Texture Streamer
Texture Streamer
Overview
The TextureStreamer is a core system component that provides asynchronous texture loading for the Waxed compositor. It enables butter-smooth GUI experiences by offloading texture loading operations to a dedicated worker thread, ensuring the main render thread never blocks on disk I/O or GPU uploads.
Key Design Principles:
- Non-blocking: All texture operations happen off the main thread
- Zero-GPU-wait: Textures are marked ready immediately after command submission, not after GPU completion
- Implicit synchronization: Vulkan pipeline barriers handle GPU-side synchronization
- Ring buffer architecture: Pre-allocated slots minimize runtime allocations
- Ownership transfer: Consumers take ownership of ready textures, enabling efficient resource management
TextureSlot Structure
The TextureSlot represents a single texture’s lifecycle in the streaming system.

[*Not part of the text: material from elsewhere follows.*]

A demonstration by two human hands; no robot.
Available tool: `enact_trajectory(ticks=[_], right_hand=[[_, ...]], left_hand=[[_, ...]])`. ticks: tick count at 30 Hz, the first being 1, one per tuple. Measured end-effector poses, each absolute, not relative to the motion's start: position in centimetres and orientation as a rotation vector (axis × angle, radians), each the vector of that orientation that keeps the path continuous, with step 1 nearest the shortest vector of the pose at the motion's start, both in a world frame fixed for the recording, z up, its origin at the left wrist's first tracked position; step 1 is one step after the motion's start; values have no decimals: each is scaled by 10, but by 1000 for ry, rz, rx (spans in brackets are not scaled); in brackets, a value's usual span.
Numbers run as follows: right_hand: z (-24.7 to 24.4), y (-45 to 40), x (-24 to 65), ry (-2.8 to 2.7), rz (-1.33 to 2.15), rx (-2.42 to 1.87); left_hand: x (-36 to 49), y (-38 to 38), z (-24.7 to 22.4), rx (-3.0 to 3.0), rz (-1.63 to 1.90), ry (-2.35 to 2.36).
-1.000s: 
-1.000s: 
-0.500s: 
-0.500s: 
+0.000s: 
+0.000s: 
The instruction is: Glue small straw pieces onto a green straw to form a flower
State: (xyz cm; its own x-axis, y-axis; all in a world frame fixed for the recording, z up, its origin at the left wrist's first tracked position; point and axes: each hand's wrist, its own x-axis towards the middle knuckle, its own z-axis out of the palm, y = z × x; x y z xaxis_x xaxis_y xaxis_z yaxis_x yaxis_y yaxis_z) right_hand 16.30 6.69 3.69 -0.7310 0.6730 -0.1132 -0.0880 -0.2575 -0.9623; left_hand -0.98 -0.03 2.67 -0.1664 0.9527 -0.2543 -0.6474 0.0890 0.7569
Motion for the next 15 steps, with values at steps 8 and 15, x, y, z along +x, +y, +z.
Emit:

Each slot contains all Vulkan resources needed for a texture and maintains its own state machine.
Members
| Member | Type | Description |
|---|---|---|
image | vk::raii::Image | The Vulkan image handle |
view | vk::raii::ImageView | Image view for shader access |
memory | vk::raii::DeviceMemory | Device-local memory backing |
descriptor_set | vk::raii::DescriptorSet | Optional descriptor set for binding |
width | uint32_t | Texture width (post-resize) |
height | uint32_t | Texture height (post-resize) |
stride | uint32_t | Row stride in bytes (width * 4) |
format | VkFormat | Pixel format (always VK_FORMAT_R8G8B8A8_UNORM) |
sequence | uint64_t | Unique request identifier |
state | atomic<State> | Current slot state (see below) |
on_ready | function | Optional per-slot callback |
dma_buf_fd | UniqueFd | Exported DMA-BUF file descriptor |
dma_buf_modifier | uint64_t | DRM format modifier (0 = LINEAR) |
State Machine
Each TextureSlot progresses through four states:
Thread Safety
stateisstd::atomic<State>and can be read safely from any thread- All other members are only accessed by the worker thread while in
Loadingstate - After
Ready, the slot becomes read-only for consumer threads
Ring Buffer Architecture
The TextureStreamer uses a fixed-size ring buffer of TextureSlot objects. This design provides:
- Predictable memory usage: Pre-allocated at initialization
- No fragmentation: Slots are reused rather than reallocated
- Cache efficiency: Contiguous memory layout
- Simple lifecycle: Slots cycle through states independently
Ring Buffer Layout
Slot Allocation
find_empty_slot(): Linear search forEmptystate slot- Returns
nullptrif no slots available (caller must retry or handle error) - Slots are not pre-reserved; first
Emptyslot wins - After
take_texture(), slot is reset to default state (becomesEmpty)
Worker Thread Operation
The worker thread runs continuously from construction until destruction, processing load requests from a thread-safe queue.
Worker Loop Flow
Thread Synchronization
| Component | Type | Purpose |
|---|---|---|
request_mutex_ | std::mutex | Protects requests_ queue |
request_cv_ | std::condition_variable | Wakes worker for new requests |
shutdown_requested_ | std::atomic<bool> | Signals worker to exit |
slot.state | std::atomic<State> | Cross-thread state visibility |
Public API
Initialization
TextureStreamer(
vk::raii::Instance& instance,
vk::raii::PhysicalDevice& physical_device,
vk::raii::Device& device,
vk::raii::Queue& transfer_queue,
uint32_t transfer_queue_family,
const Config& config
);
Note: The constructor receives RAII references, not owned pointers. The caller must ensure these objects outlive the TextureStreamer.
Configuration
struct Config {
size_t ring_buffer_size = 3; // Number of pre-allocated slots
size_t min_staging_buffer_size = 32MiB; // Minimum staging buffer
bool enable_callback = true; // Enable callback notification
TextureReadyCallback on_texture_ready; // Global callback
};
Requesting a Texture Load
auto request_load(std::string_view path,
uint32_t target_width,
uint32_t target_height,
int mode) -> uint64_t;
Parameters:
path: Filesystem path to image file (PNG, JPEG, etc. via stb_image)target_width: Desired output width (0 = use original)target_height: Desired output height (0 = use original)mode: Resize mode (0=contain, 1=cover, 2=stretch, 3=tile)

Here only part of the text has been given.